Such interim orders cannot be passed by this court. Somebody can come to the court and say ‘Look, I am an adult and how can you stop me from watching it within the four walls of my room? It is a violation of Article 21 (right to personal liberty) of the Constitution.’ Yes the issue is serious and some steps need to be taken. The Centre has to take a stand. Let us see what stand the Centre will take.1
Users reported how logging on to a porn website simply yielded a blank page or a variety of error messages, like "Directory does not exist". One Reddit user uploaded an error message that read: "This site has been blocked as per the instructions of Competent Authority".
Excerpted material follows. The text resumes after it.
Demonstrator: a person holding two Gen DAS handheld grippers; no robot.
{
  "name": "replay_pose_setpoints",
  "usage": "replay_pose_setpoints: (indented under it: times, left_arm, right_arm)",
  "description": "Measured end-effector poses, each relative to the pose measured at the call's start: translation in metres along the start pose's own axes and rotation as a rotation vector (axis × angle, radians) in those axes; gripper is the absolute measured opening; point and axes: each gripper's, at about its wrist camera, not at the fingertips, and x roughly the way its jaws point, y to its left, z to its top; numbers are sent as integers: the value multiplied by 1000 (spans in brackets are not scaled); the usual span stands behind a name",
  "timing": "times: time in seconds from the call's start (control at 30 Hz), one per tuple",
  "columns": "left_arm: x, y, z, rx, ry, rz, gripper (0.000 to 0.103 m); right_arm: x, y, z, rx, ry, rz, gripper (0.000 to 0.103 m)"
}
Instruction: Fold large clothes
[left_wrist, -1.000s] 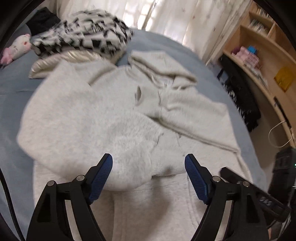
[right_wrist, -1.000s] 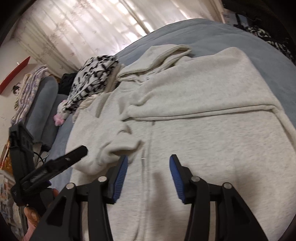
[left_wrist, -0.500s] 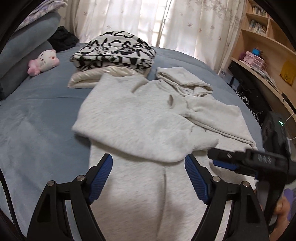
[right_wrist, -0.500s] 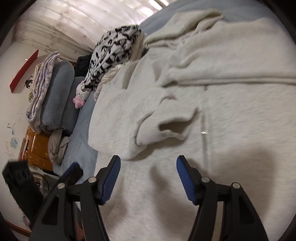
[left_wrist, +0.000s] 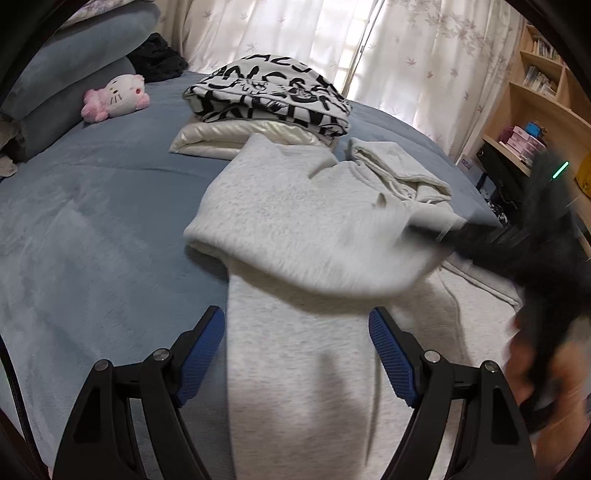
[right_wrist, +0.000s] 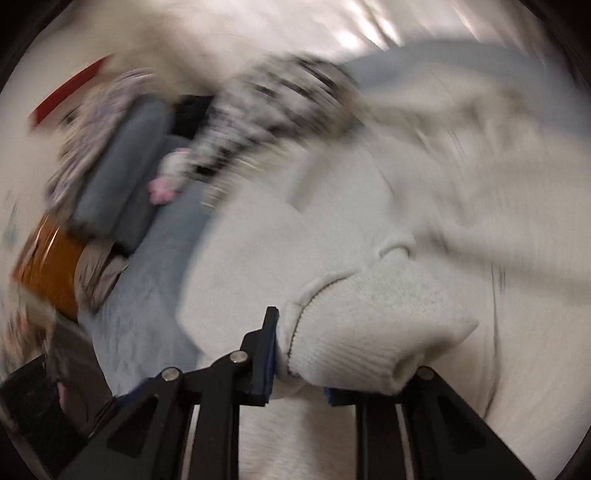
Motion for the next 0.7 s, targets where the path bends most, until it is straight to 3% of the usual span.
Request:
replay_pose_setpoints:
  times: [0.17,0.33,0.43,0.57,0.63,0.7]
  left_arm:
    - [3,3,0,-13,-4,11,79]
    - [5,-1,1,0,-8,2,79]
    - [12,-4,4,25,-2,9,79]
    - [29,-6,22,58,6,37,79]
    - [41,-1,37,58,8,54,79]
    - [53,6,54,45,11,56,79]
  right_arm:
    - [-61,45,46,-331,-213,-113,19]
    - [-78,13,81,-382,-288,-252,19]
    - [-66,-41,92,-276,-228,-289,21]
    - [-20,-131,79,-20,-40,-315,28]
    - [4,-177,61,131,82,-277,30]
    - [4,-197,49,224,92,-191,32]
L’affaire Wendy Doniger and its aftermath
In February 2014, Penguin announced that it would pulp all available copies of Wendy Doniger’s book The Hindus: An Alternative History (2009).2 This decision came in the wake of a civil lawsuit filed by Dinanath Batra, an octogenarian former headmaster, who started a Hindu chauvinist group called Shiksha Bachao Andolan (literally, "Save Education Campaign"), that has sued the authors of several textbooks, academic treatises, and other works in the past decade, for pursuing what it perceived to be an anti-Hindu agenda.
In an interview with Time later that month, Batra laid out his concerns about Doniger’s book.
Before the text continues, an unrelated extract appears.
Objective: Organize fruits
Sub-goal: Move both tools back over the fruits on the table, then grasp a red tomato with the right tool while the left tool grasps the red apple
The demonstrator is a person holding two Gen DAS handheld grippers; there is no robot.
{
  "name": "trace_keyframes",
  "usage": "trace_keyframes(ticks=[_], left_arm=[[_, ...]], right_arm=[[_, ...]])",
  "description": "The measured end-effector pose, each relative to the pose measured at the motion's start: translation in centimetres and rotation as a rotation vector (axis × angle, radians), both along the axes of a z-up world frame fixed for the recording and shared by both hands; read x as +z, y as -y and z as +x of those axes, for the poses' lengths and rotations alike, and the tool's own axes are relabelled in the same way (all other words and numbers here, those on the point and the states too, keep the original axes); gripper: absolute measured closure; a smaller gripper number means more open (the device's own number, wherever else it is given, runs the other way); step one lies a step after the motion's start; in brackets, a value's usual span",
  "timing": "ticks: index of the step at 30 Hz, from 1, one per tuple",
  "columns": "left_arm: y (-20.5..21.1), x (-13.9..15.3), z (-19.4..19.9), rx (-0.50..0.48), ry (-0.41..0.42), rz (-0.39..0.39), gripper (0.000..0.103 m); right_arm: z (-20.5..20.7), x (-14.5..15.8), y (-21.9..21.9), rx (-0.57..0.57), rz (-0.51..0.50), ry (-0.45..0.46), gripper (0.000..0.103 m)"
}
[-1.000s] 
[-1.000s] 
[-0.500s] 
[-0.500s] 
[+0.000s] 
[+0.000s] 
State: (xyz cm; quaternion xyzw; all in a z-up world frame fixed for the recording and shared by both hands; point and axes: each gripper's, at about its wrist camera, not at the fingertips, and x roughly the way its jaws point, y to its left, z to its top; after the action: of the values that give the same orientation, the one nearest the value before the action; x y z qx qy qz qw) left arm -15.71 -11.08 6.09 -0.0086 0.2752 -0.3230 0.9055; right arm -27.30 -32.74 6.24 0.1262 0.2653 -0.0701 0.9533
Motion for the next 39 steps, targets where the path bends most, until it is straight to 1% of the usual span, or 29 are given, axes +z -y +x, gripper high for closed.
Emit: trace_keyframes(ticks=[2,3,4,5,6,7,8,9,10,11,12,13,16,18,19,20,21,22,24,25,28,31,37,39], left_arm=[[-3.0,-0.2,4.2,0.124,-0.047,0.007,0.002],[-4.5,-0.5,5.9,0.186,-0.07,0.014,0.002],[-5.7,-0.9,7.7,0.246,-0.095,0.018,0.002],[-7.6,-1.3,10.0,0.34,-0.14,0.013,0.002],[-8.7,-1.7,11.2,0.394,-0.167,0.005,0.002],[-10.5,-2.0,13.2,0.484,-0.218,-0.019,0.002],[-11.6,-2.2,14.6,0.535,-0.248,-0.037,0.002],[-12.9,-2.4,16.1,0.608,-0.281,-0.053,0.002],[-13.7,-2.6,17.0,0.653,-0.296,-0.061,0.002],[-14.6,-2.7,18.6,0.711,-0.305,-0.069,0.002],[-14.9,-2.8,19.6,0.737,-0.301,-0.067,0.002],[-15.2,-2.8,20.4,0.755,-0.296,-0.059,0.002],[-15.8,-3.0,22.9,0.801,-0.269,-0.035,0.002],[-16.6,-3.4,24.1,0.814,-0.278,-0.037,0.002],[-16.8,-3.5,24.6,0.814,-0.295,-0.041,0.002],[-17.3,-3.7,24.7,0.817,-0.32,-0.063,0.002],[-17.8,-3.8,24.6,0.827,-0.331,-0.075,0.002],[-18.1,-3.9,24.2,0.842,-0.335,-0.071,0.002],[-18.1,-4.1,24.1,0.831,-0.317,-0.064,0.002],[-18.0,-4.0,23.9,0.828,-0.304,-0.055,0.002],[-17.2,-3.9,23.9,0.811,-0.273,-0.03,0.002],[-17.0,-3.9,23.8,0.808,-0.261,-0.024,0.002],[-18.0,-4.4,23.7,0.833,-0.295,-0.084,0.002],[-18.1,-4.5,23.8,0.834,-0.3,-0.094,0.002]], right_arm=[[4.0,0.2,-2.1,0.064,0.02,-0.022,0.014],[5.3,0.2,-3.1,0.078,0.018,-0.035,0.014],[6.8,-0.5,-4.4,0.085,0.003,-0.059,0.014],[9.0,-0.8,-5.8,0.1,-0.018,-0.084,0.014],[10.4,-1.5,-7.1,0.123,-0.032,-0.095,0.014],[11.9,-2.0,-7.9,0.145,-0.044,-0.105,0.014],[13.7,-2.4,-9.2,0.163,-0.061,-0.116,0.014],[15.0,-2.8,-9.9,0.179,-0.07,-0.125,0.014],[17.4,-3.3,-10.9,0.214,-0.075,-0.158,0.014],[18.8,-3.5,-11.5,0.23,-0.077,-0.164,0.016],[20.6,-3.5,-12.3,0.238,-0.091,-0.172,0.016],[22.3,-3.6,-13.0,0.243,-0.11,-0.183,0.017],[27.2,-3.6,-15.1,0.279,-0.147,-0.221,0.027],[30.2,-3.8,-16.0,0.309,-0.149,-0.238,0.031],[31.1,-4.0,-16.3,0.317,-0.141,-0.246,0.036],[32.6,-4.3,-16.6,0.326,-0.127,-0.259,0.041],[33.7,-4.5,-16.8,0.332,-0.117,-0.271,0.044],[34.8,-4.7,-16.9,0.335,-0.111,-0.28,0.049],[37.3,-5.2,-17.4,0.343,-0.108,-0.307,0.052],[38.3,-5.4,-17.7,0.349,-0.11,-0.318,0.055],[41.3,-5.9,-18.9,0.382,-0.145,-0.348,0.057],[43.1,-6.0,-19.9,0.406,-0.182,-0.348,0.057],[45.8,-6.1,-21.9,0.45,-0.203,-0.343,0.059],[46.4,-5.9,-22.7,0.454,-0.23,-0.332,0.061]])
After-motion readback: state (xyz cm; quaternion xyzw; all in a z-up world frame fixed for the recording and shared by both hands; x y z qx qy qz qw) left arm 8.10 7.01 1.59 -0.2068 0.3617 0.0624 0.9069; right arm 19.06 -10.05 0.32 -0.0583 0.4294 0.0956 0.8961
Her intention is bad, the content is anti-national and the language is abusive. Her agenda is to malign Hinduism and hurt the feelings of Hindus. (...) Doniger says [in the book] that when Sanskrit scriptures were written, Indian society favoured open sexuality. The jacket of her book shows Lord Krishna sitting on the buttocks of nude women. She equates the shivlingam, worshipped all over India by millions, with sex and calls it an erect penis.3
Much like conservative Christian groups in America, Hindu chauvinist groups in India cannot stand the idea of Hindus and "open sexuality" in the same sentence.
The case of Deepa Mehta’s film Fire is instructive — the cast and crew were not allowed to shoot in Varanasi because the film explored a lesbian romance. This is the first important tenet of censorship in India: life choices that do not fall in line with the censor’s own worldview are quickly branded "anti-social" or in the case of Batra and Doniger, "anti-national". This nomenclature is essential for the kind of impassioned breast-beating facade that must accompany the censor’s claim that the book/film/song has "hurt the sentiments" of a religious or ethnic group.
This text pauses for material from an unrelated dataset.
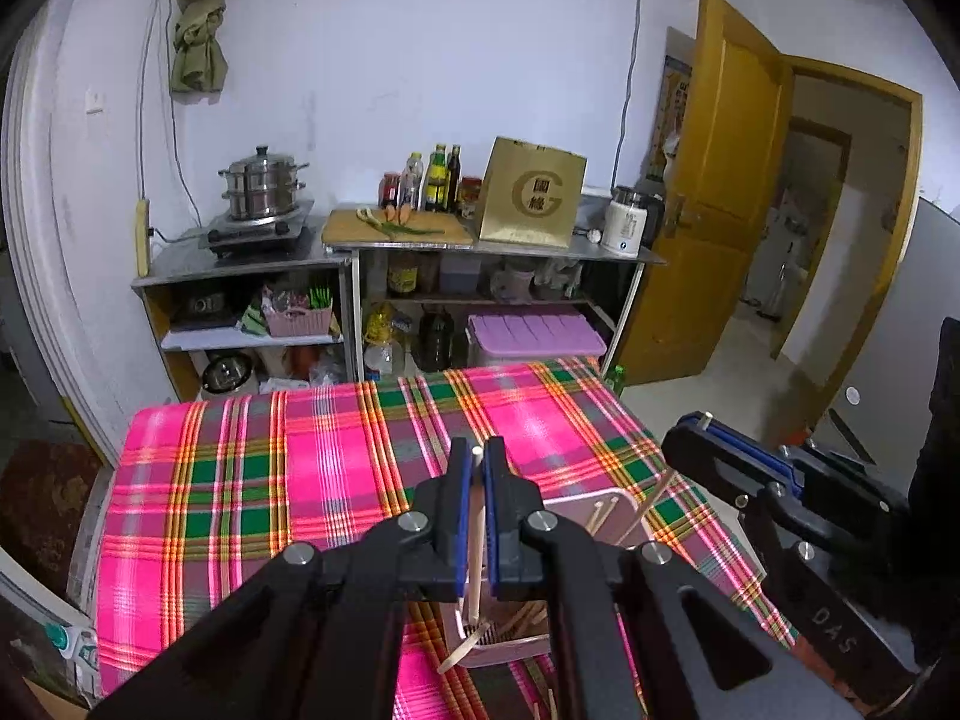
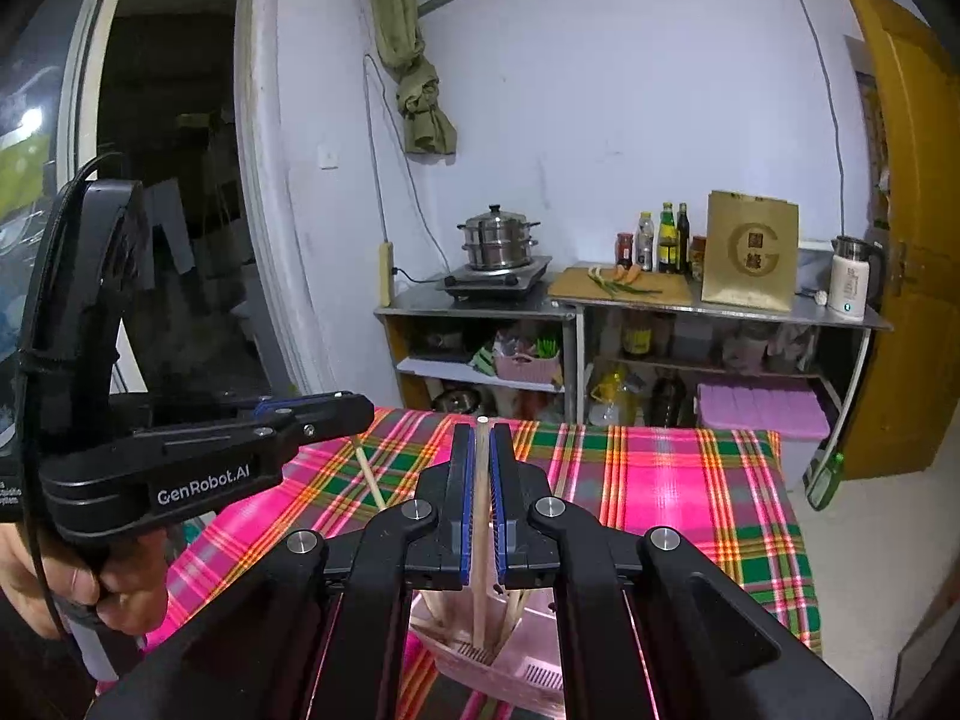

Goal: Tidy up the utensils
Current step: 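Lower both chopsticks into the basket compartments and open both tools, then move both open tools back down to the remaining chopsticks, then close the left tool on a bamboo chopstick while the right tool grasps another, then lift both held chopsticks upright and carry them toward the pink basket, then lower both chopsticks into the basket compartments and open both tools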

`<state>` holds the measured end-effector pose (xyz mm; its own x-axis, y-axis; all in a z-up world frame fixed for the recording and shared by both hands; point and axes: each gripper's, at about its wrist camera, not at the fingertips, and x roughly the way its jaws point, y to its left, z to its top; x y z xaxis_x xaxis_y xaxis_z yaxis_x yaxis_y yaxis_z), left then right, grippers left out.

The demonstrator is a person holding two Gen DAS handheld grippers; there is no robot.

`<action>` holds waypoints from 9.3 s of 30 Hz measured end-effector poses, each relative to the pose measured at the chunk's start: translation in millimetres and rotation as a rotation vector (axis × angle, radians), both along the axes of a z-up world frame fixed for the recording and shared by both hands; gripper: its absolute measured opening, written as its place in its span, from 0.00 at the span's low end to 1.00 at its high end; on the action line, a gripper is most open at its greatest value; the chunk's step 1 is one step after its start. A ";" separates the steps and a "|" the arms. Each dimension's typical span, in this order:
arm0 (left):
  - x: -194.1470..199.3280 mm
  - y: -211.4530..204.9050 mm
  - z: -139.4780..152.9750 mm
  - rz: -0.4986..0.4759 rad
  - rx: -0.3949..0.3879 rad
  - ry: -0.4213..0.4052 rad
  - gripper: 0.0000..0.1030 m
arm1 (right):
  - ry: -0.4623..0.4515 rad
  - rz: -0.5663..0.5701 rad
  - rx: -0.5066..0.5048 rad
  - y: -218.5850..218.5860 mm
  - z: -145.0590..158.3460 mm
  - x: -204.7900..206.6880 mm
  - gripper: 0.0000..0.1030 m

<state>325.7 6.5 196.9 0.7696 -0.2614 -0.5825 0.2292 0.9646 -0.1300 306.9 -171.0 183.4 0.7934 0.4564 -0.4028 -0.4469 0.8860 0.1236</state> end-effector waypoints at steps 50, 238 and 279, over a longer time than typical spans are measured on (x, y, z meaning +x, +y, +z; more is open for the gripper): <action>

As the historian Vijay Prashad pointed out in a brilliantly argued piece in The Guardian,4 the Doniger affair was the latest in a long line of scandals which were concocted to assert the supremacy of Vedanta Hinduism, a relatively orthodox and straight-laced version of the religion that naturally, hardliners like the RSS (Rashtriya Swayamsevak Sangh) prefer for political reasons. Doniger and several other scholars were attacked and censored because she sought to explore the Tantric tradition, which is not interested in imposing restrictions on a person’s dietary or sexual behaviour.
Doniger was also a likely target for persecution because she is a Western scholar of Hinduism and there are those that wish to see Hindu scriptures and mythologies being interpreted only by Hindus. There is a rising perception among the right wing that the media and the intelligentsia are biased towards Western readings of Sanskrit texts.
Meanwhile the triumph of the censors was complete when Aleph, an Indian publishing house, followed Penguin’s lead and decided to withdraw Doniger’s On Hinduism from bookshops. Around the same time, Aleph’s publishing partner, Rupa, published a translation of Narendra Modi’s poems during the 2014 election campaign. Clearly, somebody at Aleph had decided to back the winning horse. Ravi Singh, co-publisher at Aleph along with David Davidar, resigned with a view to opening his own firm Speaking Tiger books, which began operations in 2015.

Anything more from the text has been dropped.